+1
Planned

security level for "unrestricted clone"

GPARRY 3 years ago in IQANrun updated by Gustav Widén (System support) 2 weeks ago 4

Iqan Run clones no longer pull settings I think a clone should be exactly that an identical copy of the software your cloning.

I would like a clone to pull settings regardless of security level

we set OEM settings at the factory and our dealers have less privileges so when they clone a display and send it to a new one none of the settings go with it

we really need a clone to be exactly the same!

This may be a long shot:

Memorizing channel values timer channel values excreta pulled into the clone

+1

When getting a clone file from a master module, the clone file will be complete and include all the settings. When loading the clone file in a master, it will load the settings that are available to the user with their access level. What this means is that if there are additional settings that the user does not have access to while logged in, then those settings will not be loaded with the clone file.

+1
Planned

Like Kerry says the clone contains all settings from the machine. The problem is when the cone is being sent and the user does not have access to change all settings. We realize this is a problem and there are plans on a solution in a future release. It is not as easy as just letting anyone change all settings when sending a clone though, since that actually opens up a security hole. For instance, you could then copy a protected setting from one machine to another.

+1

One other aspect to consider is when sending a clone to a blank module, when the master module is empty it does not have any security levels yet, and it is not possible to log in. To send a clone in that case;

1. send the clone

2. log in at the correct access level

3. send the same clone again


As Ulrik and Kerry both mentioned, settings that the logged in user does not have access to will not be updated.
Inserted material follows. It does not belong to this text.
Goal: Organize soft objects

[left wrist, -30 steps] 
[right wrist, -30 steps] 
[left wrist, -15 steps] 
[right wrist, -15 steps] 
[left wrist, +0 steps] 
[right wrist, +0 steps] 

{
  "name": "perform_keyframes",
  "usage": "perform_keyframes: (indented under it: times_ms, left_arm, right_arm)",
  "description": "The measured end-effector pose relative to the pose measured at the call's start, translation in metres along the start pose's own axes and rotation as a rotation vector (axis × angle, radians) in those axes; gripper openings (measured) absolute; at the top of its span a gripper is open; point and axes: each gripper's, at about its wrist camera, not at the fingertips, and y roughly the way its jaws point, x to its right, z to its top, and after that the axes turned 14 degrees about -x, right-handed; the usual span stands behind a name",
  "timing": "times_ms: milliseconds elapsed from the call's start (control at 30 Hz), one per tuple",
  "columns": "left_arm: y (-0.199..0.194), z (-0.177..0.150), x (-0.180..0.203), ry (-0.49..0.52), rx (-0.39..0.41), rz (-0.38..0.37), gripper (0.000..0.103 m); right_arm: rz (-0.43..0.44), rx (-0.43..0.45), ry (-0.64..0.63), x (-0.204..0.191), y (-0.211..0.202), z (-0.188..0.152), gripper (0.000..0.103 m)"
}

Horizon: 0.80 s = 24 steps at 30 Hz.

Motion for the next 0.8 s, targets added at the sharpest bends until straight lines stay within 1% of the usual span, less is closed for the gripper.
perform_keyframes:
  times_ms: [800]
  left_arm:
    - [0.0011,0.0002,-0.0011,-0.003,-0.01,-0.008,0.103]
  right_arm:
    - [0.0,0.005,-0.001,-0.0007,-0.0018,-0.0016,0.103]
One solution for this that has been discussed is to have a security level for "unrestricted clone", similar to the way there is a security level for send settings.
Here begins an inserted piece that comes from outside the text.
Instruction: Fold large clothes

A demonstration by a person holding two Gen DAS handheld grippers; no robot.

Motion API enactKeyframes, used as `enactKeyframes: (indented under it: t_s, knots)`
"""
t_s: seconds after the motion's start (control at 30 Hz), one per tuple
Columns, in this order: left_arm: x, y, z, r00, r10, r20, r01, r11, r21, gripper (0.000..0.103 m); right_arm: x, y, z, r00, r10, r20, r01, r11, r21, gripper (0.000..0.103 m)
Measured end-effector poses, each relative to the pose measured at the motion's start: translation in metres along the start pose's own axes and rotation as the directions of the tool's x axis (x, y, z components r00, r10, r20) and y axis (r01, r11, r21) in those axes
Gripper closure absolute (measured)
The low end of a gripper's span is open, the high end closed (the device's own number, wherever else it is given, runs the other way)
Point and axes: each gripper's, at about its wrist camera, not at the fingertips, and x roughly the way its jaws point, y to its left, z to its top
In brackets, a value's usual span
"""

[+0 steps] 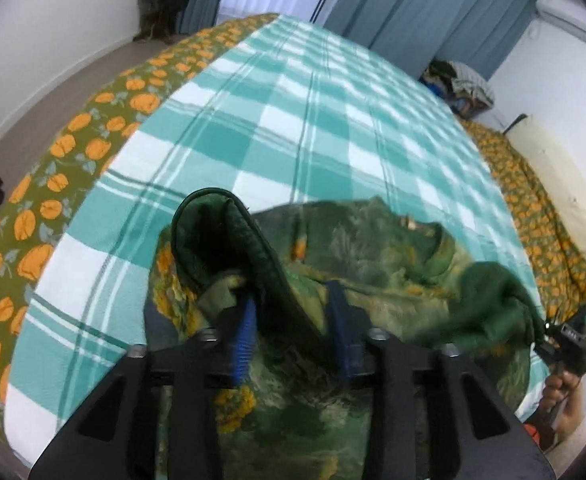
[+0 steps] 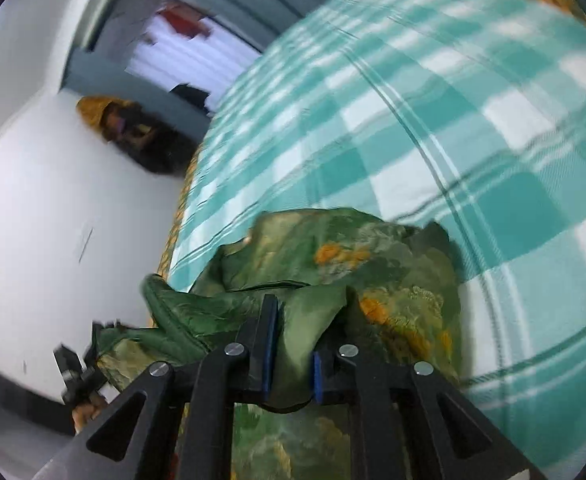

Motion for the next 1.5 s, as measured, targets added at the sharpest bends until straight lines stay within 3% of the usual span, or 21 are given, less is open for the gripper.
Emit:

If the technician on site performing the send clone operations needs a higher access level, a workaround could be to embed the clone in a script file that does the login and the send clone operation.

Took the liberty of changing the title on this post reported as a bug "Iqan Run Clone pull settings"

to 

security level for "unrestricted clone"


The current behavior isn't really a bug, although it certainly looks so, it is more of "missing feature not many people know about"..

With a security level for "unrestricted clone" similar to that for e.g. send settings, it would be possible for users logged in at that level to send clones where the adjust groups have higher access levels, and have these updated also.